[[ RECORDED DATA open ]]
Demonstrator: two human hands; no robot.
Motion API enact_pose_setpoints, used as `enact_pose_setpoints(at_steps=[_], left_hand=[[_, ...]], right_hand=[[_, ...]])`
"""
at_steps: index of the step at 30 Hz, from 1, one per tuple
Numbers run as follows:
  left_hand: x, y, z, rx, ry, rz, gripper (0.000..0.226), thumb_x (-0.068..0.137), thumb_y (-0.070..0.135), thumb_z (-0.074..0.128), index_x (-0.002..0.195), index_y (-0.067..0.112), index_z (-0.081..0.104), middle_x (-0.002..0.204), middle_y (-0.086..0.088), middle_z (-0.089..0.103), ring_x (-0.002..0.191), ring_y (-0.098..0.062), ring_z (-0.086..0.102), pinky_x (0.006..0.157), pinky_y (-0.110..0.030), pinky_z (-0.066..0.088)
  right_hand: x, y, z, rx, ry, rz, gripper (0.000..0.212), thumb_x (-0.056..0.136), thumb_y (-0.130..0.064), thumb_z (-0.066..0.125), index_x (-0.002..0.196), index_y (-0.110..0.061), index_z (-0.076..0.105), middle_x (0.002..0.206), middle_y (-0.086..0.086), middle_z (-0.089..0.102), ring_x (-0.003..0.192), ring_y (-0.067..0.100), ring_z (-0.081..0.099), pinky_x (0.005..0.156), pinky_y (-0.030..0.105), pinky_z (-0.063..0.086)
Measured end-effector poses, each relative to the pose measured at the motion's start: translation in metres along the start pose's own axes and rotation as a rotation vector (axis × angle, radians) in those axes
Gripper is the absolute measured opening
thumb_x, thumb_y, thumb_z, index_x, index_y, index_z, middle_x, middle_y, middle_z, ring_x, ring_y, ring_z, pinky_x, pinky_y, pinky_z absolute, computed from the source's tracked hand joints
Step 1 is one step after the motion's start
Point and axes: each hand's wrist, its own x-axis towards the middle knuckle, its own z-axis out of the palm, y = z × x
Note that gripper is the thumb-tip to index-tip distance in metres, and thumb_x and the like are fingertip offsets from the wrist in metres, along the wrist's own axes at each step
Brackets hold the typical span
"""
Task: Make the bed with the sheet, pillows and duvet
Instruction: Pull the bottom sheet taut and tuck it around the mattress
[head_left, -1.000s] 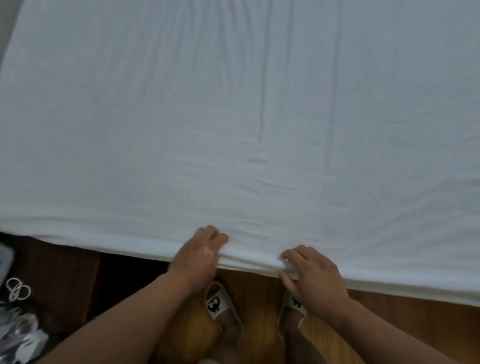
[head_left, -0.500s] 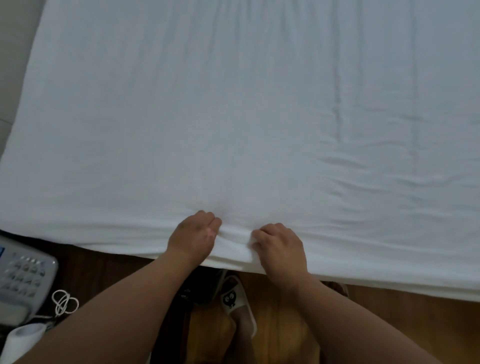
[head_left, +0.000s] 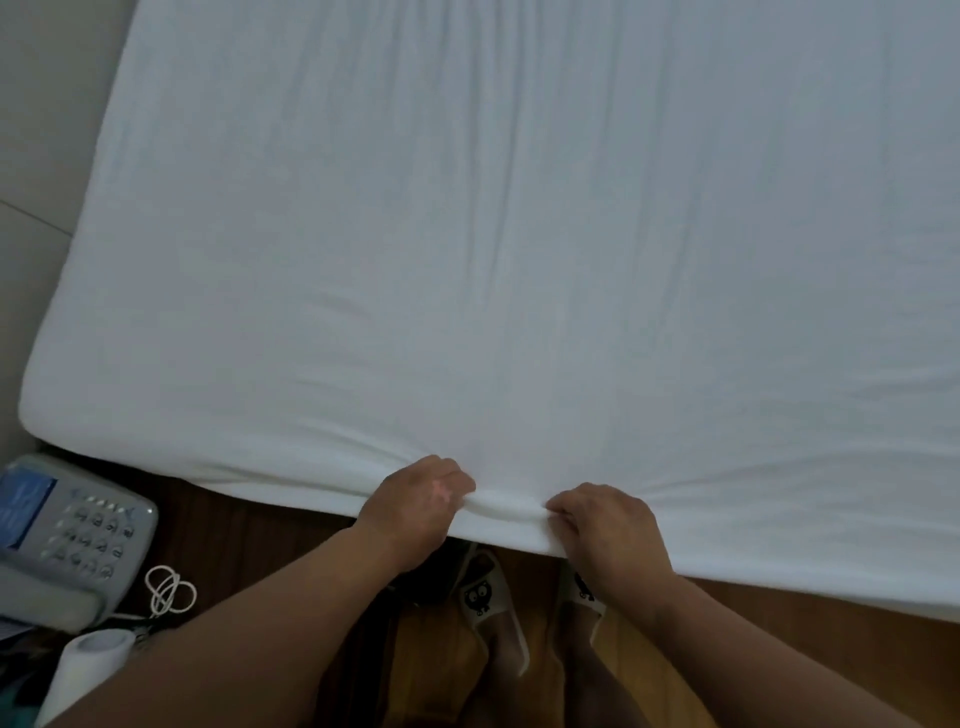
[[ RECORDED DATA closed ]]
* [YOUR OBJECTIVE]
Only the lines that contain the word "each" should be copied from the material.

* [ANSWER AREA]
Measured end-effector poses, each relative to the pose measured at the motion's start: translation in metres along the start pose's own axes and rotation as a rotation vector (axis × angle, radians) in those axes
Point and axes: each hand's wrist, its own x-axis towards the middle knuckle, its own z-axis out of the palm, y = z × x
Note that gripper is the thumb-tip to index-tip distance in metres, and thumb_x and the like are fingertip offsets from the wrist in metres, along the wrist's own axes at each step

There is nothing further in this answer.